## TASK TO COMPLETE
Produce word for word the lines of the data below running from the one that has "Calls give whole" to the one that has "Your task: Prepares", inclusive, and no others.

## DATA EXTRACT
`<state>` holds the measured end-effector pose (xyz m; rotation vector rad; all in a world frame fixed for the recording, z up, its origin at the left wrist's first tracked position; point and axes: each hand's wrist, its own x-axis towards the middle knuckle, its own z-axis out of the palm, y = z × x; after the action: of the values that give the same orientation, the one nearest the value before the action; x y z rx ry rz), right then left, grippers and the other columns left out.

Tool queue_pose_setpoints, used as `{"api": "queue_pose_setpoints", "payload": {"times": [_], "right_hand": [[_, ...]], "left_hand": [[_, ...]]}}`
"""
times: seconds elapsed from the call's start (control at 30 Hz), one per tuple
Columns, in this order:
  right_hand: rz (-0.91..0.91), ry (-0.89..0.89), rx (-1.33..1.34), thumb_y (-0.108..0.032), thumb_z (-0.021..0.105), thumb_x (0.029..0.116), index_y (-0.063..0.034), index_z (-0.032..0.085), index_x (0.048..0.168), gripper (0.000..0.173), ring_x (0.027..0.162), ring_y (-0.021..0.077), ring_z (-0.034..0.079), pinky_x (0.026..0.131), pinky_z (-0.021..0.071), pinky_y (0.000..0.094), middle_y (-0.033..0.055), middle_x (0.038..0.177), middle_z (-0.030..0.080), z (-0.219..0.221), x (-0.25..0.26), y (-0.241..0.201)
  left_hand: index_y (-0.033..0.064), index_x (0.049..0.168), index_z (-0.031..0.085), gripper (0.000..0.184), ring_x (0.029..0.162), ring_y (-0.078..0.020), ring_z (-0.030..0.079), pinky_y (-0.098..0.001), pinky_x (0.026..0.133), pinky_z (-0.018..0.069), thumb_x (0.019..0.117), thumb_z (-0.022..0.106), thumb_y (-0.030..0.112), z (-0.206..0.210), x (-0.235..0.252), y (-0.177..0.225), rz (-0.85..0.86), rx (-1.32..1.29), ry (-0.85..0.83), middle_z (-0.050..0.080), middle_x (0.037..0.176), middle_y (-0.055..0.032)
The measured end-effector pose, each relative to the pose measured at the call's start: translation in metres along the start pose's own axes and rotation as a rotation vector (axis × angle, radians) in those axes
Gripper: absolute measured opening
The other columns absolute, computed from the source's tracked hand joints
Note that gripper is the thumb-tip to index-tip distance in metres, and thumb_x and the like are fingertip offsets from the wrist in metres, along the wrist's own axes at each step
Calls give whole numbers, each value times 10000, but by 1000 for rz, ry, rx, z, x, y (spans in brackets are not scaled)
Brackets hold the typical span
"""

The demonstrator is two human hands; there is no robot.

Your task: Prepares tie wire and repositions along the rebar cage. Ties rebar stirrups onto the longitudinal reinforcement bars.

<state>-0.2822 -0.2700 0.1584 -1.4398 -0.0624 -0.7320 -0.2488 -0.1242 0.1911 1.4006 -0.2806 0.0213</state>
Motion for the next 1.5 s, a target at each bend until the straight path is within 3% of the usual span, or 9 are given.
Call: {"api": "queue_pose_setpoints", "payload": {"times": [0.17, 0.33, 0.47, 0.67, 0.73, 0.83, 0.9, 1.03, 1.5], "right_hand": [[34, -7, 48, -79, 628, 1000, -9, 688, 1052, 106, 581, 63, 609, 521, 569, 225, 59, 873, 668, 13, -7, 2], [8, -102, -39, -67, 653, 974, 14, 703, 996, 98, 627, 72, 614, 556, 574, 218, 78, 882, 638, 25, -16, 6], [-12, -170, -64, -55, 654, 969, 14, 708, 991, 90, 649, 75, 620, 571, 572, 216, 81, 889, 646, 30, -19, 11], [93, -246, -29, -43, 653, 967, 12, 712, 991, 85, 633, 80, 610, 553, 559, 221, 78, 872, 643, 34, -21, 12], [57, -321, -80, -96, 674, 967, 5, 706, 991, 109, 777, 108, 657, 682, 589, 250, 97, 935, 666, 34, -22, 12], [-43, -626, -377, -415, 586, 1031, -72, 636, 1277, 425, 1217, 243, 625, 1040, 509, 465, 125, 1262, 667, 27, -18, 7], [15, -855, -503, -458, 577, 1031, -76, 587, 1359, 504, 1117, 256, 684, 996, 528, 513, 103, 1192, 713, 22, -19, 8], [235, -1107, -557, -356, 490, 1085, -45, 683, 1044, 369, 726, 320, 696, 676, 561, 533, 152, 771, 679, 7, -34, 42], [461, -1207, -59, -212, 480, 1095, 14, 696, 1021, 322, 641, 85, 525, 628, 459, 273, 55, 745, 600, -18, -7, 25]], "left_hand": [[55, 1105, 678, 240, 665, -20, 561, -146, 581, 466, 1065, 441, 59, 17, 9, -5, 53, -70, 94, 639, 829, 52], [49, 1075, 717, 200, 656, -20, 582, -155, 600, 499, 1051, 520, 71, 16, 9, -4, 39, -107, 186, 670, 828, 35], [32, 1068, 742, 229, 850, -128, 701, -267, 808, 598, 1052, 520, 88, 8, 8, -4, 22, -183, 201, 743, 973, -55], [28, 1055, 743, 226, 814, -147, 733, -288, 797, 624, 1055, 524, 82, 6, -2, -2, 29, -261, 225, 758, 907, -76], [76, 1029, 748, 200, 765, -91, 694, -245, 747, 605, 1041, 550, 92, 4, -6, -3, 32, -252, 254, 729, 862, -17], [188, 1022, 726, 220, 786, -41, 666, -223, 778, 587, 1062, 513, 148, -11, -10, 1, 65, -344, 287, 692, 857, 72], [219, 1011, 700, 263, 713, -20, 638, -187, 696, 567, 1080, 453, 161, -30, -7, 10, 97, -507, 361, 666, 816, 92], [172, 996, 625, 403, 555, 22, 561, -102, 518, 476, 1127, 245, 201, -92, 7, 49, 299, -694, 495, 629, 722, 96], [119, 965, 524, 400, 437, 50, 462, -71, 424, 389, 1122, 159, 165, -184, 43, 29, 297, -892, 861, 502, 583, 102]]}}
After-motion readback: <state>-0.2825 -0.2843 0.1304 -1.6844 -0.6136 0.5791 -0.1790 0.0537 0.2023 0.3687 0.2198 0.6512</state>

## EXERCISE ANSWER
Calls give whole numbers, each value times 10000, but by 1000 for rz, ry, rx, z, x, y (spans in brackets are not scaled)
Brackets hold the typical span
"""

The demonstrator is two human hands; there is no robot.

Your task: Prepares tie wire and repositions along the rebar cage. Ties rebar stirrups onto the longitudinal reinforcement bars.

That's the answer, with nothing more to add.